Hundreds turn out for Days of Caring

Volunteer Heather Hopingardner mows overgrown grass at the All-Breed Equine Rez-Q for United Way of Snohomish County’s annual Day of Caring.  - Lauren Salcedo
Volunteer Heather Hopingardner mows overgrown grass at the All-Breed Equine Rez-Q for United Way of Snohomish County’s annual Day of Caring.
— image credit: Lauren Salcedo

MARYSVILLE — More than 800 volunteers spent their weekends painting fences, cleaning schools, picking up litter and more as part of United Way of Snohomish County’s 20th annual Days of Caring efforts on Sept. 13 and Sept. 14.

In the Marysville and Tulalip areas, volunteers from across Snohomish County visited the Tulalip Boys & Girls Club, All-Breed Equine Rez-Q and Pinewood Elementary to give back to their community by spending two days taking care of much-needed maintenance.

“We found out two weeks ago that we had been chosen for this day of service,” said Dale Squeglia, director of the All-Breed Equine Rez-Q in Tulalip. “It was a surprise. A very nice surprise. United Way is here mowing the lawn, weed-whacking and painting everything. It’s just amazing.”

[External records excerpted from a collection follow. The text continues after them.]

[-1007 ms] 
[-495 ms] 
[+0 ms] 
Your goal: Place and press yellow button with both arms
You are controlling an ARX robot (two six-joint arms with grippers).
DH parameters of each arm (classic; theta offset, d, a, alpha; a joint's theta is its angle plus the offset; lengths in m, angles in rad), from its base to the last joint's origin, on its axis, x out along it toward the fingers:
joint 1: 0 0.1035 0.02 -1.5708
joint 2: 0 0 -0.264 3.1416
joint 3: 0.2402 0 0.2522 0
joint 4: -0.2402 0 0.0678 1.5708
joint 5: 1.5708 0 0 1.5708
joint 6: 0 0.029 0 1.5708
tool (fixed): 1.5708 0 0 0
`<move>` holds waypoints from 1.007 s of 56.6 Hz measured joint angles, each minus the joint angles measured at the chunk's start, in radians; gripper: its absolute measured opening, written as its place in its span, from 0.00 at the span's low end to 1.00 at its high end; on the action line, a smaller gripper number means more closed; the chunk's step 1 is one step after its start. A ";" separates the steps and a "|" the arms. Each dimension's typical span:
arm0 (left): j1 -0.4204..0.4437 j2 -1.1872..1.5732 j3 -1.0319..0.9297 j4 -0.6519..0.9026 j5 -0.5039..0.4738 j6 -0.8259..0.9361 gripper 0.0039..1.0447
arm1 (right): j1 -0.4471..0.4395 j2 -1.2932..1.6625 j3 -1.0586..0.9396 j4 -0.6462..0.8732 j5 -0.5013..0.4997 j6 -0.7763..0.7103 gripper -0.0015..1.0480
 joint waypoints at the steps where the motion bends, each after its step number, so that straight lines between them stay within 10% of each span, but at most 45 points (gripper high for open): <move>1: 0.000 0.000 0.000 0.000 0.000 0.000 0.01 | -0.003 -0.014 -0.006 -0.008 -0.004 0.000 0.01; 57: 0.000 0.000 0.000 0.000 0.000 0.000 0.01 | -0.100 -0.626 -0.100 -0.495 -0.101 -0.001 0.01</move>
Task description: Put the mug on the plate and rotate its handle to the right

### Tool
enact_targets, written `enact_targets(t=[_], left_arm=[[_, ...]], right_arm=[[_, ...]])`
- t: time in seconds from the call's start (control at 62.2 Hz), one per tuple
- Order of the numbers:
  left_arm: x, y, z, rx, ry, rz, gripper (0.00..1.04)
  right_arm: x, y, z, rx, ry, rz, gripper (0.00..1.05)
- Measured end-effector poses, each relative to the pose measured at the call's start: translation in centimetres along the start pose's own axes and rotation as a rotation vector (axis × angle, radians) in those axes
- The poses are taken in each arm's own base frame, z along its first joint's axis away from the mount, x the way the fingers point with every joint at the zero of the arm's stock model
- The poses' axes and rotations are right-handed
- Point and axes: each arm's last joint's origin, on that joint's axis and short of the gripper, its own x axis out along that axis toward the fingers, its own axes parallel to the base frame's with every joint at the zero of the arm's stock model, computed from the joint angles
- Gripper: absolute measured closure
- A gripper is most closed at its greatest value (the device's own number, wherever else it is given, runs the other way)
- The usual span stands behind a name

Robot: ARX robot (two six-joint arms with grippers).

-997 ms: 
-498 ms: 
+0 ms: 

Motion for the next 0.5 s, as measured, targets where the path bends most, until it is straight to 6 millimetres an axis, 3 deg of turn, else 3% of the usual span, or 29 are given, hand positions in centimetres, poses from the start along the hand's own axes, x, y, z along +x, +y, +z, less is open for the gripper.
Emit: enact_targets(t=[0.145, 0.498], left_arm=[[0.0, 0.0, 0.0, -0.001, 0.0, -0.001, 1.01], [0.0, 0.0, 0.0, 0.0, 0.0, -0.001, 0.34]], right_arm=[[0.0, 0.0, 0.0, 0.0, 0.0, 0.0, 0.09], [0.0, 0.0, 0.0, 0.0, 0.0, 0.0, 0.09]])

The All-Breed Equine Rez-Q is a nonprofit that rescues horses from abusive or neglectful situations, and either keeps them on their property to live out their days or looks for appropriate places to re-home them. On Friday, Sept. 13, employees of Crane Aerospace in Lynnwood helped complete yard work, and prepared the rescue’s fences and barns for painting on Saturday, Sept. 14,  by Snohomish County Public Utility District employees.

“United Way is already a supporter of us financially and helps us out,” said Squeglia. “This is the first time we’ve had them actually come out and physically help us, so we are very excited.”

Volunteer Sharon Peck was responsible for filling out the application to participate in the Days of Caring.

“We have two armies of people coming out to work all day, both days,” said Peck. “It’s a wonderful opportunity for the people of the community to become aware of our needs, and also to have someone do the work that we don’t have the volunteers to do on a regular basis, and they get to spend a day working outside. Our project was called ‘Four Legs and Two Big Brown Eyes: Helping Snohomish County Horses.’ Nobody could resist that.”

At Pinewood Elementary, representatives from Union Bank and the The Daily Herald newspaper volunteered to sweep the grounds, clean-up flower beds and gardens, pressure-wash playground equipment and pick up litter.

“We all know funds are being cut, and so we are here helping the kids,” said Tiffany Lock-Osterberg of Union Bank, who noted that her company participated in the Days of Caring at Pinewood last year. “We painted the hopscotch areas, helped clean up graffiti and painted a mural. Last year, the kids came out and said, ‘Thank you,’ and even helped out. They did that again this year and that’s really great to see.”

Marysville mayor Jon Nehring visited Pinewood Elementary on Friday, Sept. 13, along with United Way of Snohomish County Vice President Karen Crowley.

“A big part of Marysville is the volunteers,” said Nehring. “As mayor, that means a lot to me, especially to see them out here helping our schools. As a campaign chair for United Way, this is a great way to show what United Way is all about. I don’t think there is any other day of the year that is like this. There are 800 volunteers out in Snohomish County right now. It’s truly amazing to see all the work they are doing.”

Crowley said that the volunteer efforts at Pinewood Elementary specifically helped improve morale at the school.

“We had three companies volunteer here last year, and Union Bank was one of them so it is great to see them back again,” said Crowley. “What touched us is that it seemed that they felt they hadn’t been paid attention to. Last year, students put signs together saying, ‘Thank you,’ and you got a sense of real appreciation from them. There was a mural painted with kids and volunteers, and I remember chatting with a mom who was in tears and she said, ‘We thought our kids were forgotten.’ It was really powerful.”

In Snohomish County, 73 teams participated in 41 projects benefiting 30 different agencies as a part of the annual Days of Caring.

“That’s a total of 3,746 hours, which at the standard economic value for volunteer time — $22.69 per hour — would come up to $85,000,” said Neil Parekh, vice president of marketing and communications for United Way of Snohomish County.